According to church canon, Catholics over the age of 14 are required to abstain from meat on Fridays. Kroc had high hopes for his non-meat option called “The Hula Burger” — grilled pineapple with cheese on a bun. He positioned the sandwich to compete against the Filet-o-Fish sandwich, which was invented by a Catholic franchisee. The Filet-o-Fish won hands down while the Hula tanked.
I mean, who would want to eat a burger with pineapple in it? You only put that in pizza. Thank god they didn’t screw up as bad as they did with their:
You can have an Egg McMuffin for breakfast and a Big Mac for lunch but what do I eat for dinner? McDonald’s tried to solve that problem in the late 1980s and early 1990s with the McPizza. To build the dinner menu, it even tried adding similar options like lasagna and spaghetti as you can see from Amanpreet Kapoor answer. Theoretically, McDonald’s could’ve been your one-stop shop — forget Dominos and Pizza Hut!
Unfortunately, the fast service normally associated with McDonalds wasn’t included in this 10 minute pizza. And customers looking for a quick bite were disappointed that they had to wait longer than their typical Big Mac.
The Supersize Products
One of the most infamous and controversial items at McDonalds. The big thing is, it would have gone unnoticed if it wasn’t for our food superhero, MORGAN SPURLOCK! Thanks to his award winning documentary, “Supersize Me”, McDonalds was forced to pull back their menu of supersized McNuggets, Fries and burgers in order to avoid lawsuits.
Interesting McDo trivia
The hamburger patties are not smaller today, they are exactly the same size they’ve always been: 10 to a pound.

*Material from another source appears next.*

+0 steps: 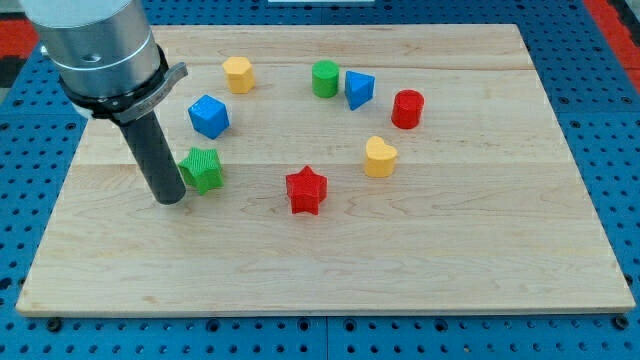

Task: Move the yellow heart below to the red circle

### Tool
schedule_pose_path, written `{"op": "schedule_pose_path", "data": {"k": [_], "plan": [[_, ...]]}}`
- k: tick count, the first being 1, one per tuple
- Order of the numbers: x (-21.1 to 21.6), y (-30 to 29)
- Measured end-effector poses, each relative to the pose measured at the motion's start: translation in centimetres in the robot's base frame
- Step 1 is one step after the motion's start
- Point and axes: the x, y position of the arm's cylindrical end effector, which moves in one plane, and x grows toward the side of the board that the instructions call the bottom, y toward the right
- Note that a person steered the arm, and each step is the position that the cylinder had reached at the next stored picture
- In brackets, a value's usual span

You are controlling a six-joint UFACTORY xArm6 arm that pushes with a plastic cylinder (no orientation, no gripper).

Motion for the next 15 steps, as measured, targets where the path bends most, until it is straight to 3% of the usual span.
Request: {"op": "schedule_pose_path", "data": {"k": [2,5,7,8,9,11,13,15], "plan": [[-2.1,1.2],[-3.4,-12.1],[-4.2,-14.6],[1.9,-11.1],[3.8,-5.0],[2.5,3.9],[-3.2,9.7],[-4.4,17.7]]}}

They’re still made with reconstituted dehydrated onions, yellow mustard, ketchup, one pickle slice, salt and pepper on the meat while it’s cooking. The recipe for the buns has only changed slightly.

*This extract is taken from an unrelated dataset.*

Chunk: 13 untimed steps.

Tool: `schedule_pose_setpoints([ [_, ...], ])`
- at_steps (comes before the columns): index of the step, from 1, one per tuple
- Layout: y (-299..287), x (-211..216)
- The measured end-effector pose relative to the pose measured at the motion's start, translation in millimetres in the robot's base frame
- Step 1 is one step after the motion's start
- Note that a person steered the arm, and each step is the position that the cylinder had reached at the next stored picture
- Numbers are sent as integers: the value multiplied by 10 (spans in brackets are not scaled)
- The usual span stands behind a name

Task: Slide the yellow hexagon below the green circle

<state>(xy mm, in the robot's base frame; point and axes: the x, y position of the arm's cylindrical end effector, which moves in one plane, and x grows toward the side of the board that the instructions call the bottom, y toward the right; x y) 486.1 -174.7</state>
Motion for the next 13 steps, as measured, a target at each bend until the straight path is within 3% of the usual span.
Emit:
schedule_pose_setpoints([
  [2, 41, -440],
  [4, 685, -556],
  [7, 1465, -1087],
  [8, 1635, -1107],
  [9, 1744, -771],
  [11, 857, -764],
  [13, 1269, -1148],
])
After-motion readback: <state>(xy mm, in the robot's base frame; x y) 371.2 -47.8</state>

There was, however, a period of time around 15 years ago when McDonald’s stopped toasting the buns, and instead microwaved them. The result was horrific, tasteless, tough, and an unmitigated disaster. It took several years of slowly declining sales, and catastrophically dropping customer satisfaction scores before they went back to toasting.
A former executive of the chain candidly remarked that he was eating McDonald’s regular hamburgers in the late 1950’s, and they still taste pretty much the same to him.